Another reason that HFCS affects our bodies differently is this... according to Princeton researchers, although HFCS only has 10% more fructose than table sugar (55% fructose content vs 50% fructose content in sugar), the fructose in HFCS is more sinister... According to Princeton, "as a result of the manufacturing process for high-fructose corn syrup, the fructose molecules in the sweetener are free and unbound, ready for fast absorption and utilization.
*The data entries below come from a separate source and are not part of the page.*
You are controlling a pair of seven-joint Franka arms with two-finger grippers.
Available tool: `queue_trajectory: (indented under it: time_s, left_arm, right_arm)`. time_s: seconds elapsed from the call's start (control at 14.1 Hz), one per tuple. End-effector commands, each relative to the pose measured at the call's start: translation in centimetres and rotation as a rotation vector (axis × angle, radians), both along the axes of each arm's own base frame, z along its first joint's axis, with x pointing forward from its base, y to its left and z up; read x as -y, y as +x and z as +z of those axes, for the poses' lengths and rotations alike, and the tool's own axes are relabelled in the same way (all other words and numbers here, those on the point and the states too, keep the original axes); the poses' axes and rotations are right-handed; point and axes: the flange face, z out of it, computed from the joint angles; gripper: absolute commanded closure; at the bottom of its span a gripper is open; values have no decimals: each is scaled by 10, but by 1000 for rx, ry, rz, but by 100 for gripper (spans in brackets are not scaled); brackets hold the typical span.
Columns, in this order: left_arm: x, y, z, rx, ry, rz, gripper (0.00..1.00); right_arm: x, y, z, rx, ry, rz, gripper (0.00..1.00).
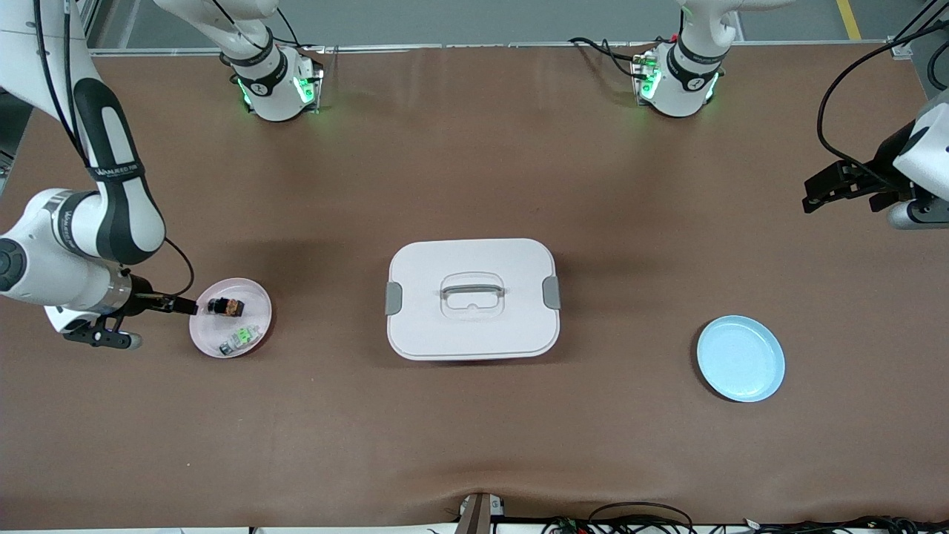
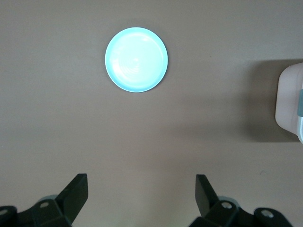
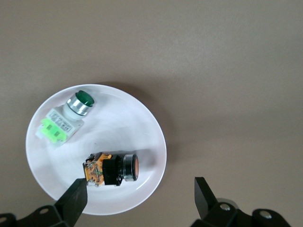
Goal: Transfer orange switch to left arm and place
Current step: 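Lower the right gripper and grasp the black-orange switch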
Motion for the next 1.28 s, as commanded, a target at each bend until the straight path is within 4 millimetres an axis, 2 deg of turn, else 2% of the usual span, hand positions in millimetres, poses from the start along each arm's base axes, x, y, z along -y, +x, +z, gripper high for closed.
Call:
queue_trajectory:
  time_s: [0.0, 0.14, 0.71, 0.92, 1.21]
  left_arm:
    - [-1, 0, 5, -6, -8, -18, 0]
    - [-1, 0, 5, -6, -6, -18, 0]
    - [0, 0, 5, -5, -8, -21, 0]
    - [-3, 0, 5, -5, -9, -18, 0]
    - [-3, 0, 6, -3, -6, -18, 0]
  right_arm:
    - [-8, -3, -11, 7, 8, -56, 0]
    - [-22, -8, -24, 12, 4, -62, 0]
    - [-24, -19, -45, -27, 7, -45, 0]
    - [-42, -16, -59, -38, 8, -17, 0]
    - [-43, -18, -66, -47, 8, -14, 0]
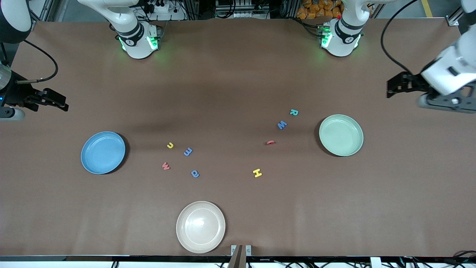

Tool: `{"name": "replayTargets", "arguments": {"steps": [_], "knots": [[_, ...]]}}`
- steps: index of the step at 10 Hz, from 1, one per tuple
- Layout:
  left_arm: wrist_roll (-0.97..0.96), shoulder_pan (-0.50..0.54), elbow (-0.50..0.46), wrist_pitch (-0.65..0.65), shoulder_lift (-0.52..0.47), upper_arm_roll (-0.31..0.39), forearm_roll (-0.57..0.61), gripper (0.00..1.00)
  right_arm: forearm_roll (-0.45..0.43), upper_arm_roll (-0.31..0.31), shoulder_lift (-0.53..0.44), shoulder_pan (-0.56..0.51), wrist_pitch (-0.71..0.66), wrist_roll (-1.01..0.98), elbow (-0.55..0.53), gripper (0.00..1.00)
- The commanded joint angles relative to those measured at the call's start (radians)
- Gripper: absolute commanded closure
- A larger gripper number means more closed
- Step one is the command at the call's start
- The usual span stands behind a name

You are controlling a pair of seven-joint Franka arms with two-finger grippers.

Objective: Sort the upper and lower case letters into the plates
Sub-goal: 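Reach the right gripper to blue a while the left gripper reaches pink Q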

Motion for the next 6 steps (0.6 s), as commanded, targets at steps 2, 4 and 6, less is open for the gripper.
{"name": "replayTargets", "arguments": {"steps": [2, 4, 6], "knots": [[-0.195, -0.053, 0.014, 0.107, 0.183, -0.127, -0.018, 0.00, 0.010, 0.001, 0.070, 0.130, 0.031, -0.018, 0.009, 0.00], [-0.220, -0.117, 0.017, 0.255, 0.309, -0.127, -0.018, 0.00, 0.024, 0.002, 0.160, 0.167, 0.109, -0.017, 0.007, 0.00], [-0.266, -0.156, 0.017, 0.453, 0.440, -0.127, -0.021, 0.00, 0.024, 0.002, 0.240, 0.243, 0.180, -0.015, 0.004, 0.00]]}}
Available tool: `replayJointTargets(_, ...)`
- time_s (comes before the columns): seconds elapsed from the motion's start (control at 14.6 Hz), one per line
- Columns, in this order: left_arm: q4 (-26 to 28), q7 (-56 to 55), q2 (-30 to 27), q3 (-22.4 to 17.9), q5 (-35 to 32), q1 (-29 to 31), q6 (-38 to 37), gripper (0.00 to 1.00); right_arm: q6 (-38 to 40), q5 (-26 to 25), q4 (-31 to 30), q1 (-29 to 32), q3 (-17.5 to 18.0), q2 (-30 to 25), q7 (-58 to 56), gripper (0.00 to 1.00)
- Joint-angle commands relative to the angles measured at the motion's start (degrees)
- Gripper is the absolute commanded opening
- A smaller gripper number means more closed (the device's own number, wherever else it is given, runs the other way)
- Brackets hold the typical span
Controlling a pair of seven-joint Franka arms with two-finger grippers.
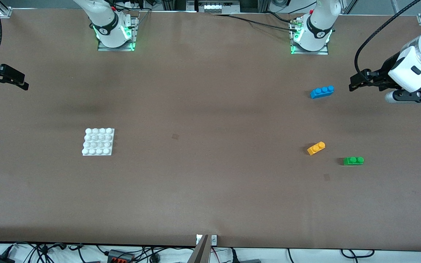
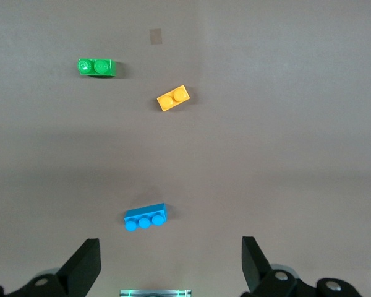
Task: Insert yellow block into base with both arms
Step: 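Move the right gripper toward the white base plate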
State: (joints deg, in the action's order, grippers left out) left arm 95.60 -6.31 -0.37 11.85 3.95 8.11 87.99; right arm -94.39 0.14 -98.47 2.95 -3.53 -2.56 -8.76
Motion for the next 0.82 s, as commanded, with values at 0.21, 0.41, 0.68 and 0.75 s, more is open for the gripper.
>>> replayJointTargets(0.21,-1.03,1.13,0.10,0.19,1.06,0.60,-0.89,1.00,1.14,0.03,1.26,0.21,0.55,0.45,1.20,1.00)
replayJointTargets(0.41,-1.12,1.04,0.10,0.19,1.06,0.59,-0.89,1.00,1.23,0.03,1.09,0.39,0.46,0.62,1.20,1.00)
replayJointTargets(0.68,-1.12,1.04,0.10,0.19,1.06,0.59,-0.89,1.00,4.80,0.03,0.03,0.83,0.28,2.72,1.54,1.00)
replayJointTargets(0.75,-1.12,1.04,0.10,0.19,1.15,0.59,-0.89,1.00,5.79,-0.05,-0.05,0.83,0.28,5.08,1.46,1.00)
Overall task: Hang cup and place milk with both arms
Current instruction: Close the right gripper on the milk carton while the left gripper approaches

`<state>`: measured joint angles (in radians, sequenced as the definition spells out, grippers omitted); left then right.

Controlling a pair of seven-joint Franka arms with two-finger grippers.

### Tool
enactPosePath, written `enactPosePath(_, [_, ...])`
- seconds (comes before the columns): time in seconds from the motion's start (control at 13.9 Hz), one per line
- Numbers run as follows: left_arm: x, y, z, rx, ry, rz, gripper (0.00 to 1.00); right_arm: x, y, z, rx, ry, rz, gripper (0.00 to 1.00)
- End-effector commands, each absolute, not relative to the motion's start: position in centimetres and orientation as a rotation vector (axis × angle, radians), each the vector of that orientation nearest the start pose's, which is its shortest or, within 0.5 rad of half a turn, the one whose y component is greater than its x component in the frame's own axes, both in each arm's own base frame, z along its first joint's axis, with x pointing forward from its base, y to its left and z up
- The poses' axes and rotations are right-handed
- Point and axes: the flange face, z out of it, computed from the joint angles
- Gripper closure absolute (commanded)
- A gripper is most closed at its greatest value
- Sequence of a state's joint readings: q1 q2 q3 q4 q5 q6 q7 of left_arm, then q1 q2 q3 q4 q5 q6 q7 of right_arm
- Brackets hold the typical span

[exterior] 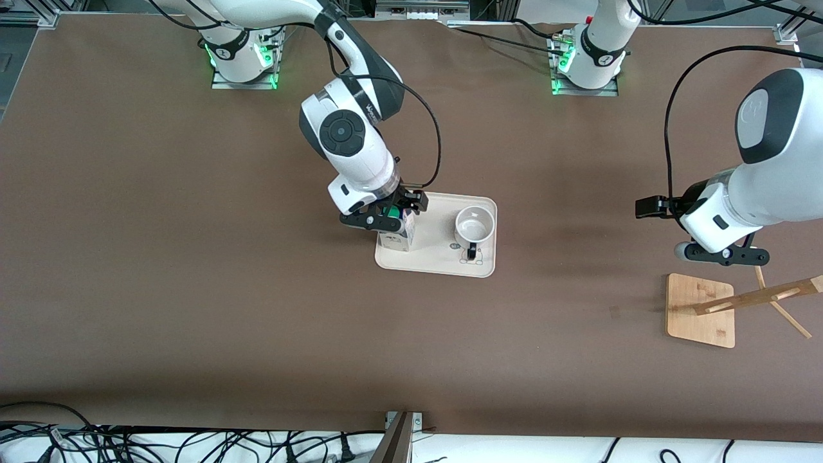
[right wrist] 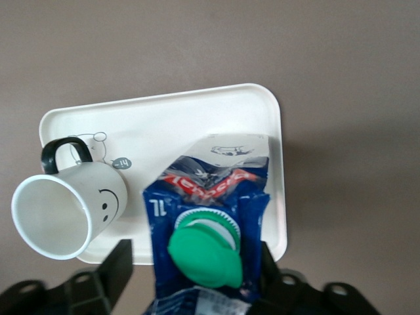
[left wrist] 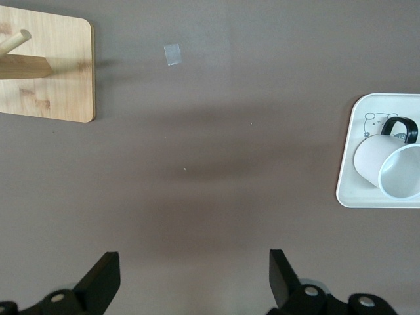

In contrast, every fructose molecule in sucrose that comes from cane sugar or beet sugar is bound to a corresponding glucose molecule and must go through an extra metabolic step before it can be utilized." “

Between the parts it’s very clear, sweetened soft drinks create massive overdoses of sugars even if they use real sugar.  And, for the past 15 years or so, most of those overdoses have been high fructose corn syrup.

This overdose, particularly of high fructose corn syrup, is a proven cause of obesity, excess inflammation, insulin resistance and type 2 diabetes and lower but harmful levels of high blood sugar.  They also cause massive increases in triglycerides.

Increases in triglycerides according to research done at Harvard show that the person in which they occur has dramatically more of the small particle LDL that is a direct cause of heart disease.

So, the statistics show that soft drink consumption does show up almost identically to increases in obesity, heart disease, strokes, and diabetes – the increased deaths related to them.

Since excess sugar and high fructose corn syrup has been directly shown to cause these conditions, this is not just that they appear together.  The soft drinks DID cause the problems and the extra deaths.

Worse, people who drink diet soft drinks, studies show, are even fatter and get even more of these diseases!


If you don’t want to be far too fat, and develop diseases you’d rather not have, and die early, never, ever drink ANY soft drinks!